Dupree’s Paradise wasn’t an entirely new work written just for Boulez. It began as the jazzy, meter-shifting tune we hear at the opening of the piece, which Zappa used in concerts starting in 1974 to introduce his band as they improvised around it. In his liner notes to the album (whose cover art portrays a dog wearing a dress and sunglasses, seated in a high chair), Zappa describes the quintessentially beatnik scene he had in mind: “Dupree’s Paradise is about a bar on Avalon Boulevard in Watts at 6:00 a.m. on a Sunday in 1964, during the early morning jam session. For about seven minutes, the customers (winos, musicians, degenerates and policemen) do the things that set them apart from the rest of society.”

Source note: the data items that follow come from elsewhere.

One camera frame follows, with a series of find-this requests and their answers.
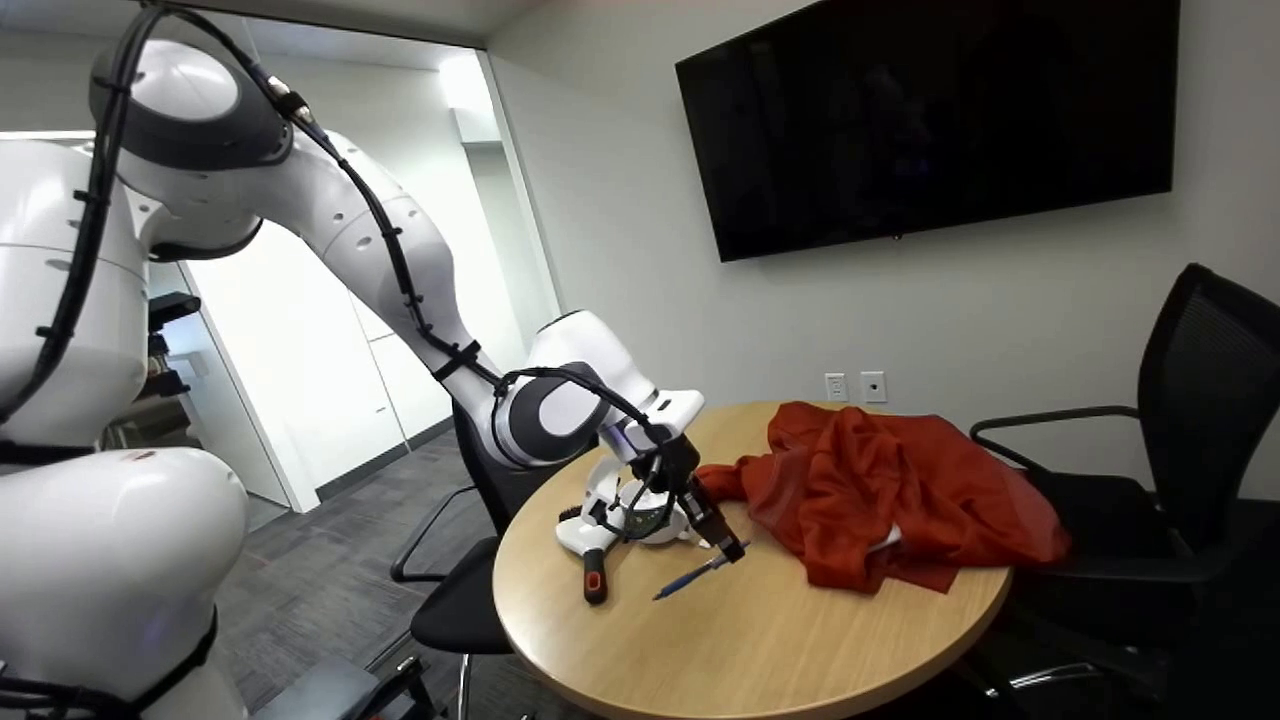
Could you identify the red cloth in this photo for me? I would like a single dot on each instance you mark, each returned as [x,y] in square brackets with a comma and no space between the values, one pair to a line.
[906,493]

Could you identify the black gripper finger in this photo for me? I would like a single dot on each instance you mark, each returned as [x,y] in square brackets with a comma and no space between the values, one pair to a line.
[725,524]
[704,518]

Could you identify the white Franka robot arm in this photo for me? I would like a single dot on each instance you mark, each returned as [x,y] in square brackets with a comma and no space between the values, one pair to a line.
[123,563]

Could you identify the white wall outlet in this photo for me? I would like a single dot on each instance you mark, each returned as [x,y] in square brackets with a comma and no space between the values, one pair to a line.
[875,385]
[837,385]

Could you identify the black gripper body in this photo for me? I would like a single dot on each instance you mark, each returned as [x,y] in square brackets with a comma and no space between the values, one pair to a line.
[668,465]

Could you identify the black chair ribbed back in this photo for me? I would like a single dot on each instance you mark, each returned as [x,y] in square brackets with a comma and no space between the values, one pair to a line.
[467,602]

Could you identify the black wall television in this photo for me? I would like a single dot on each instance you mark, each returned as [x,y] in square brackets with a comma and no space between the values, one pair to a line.
[932,120]

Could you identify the black pen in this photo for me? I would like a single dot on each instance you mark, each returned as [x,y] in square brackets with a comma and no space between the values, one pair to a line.
[691,576]

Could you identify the white cabinet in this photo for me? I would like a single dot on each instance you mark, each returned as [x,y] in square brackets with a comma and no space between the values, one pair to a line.
[307,375]

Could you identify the white green ceramic pot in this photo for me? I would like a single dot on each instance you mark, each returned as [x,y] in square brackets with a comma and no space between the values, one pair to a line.
[650,521]

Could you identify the black mesh chair narrow back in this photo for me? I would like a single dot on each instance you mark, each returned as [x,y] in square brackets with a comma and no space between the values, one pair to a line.
[1202,403]

Zappa’s Varèse-inspired point of reference is apparent in his sheer exuberance with the ringing, clanging, abutting piles of sound he marshals. Zappa takes the opening optimistic tune down the rabbit hole, from which it emerges at times sounding like Gershwin, at others like a serialist’s lost weekend. As for his rhythms, Zappa notes they are in general derived from speech patterns and “should have the same sort of flow a conversation would have.”

- Thomas May writes and lectures about music and the arts.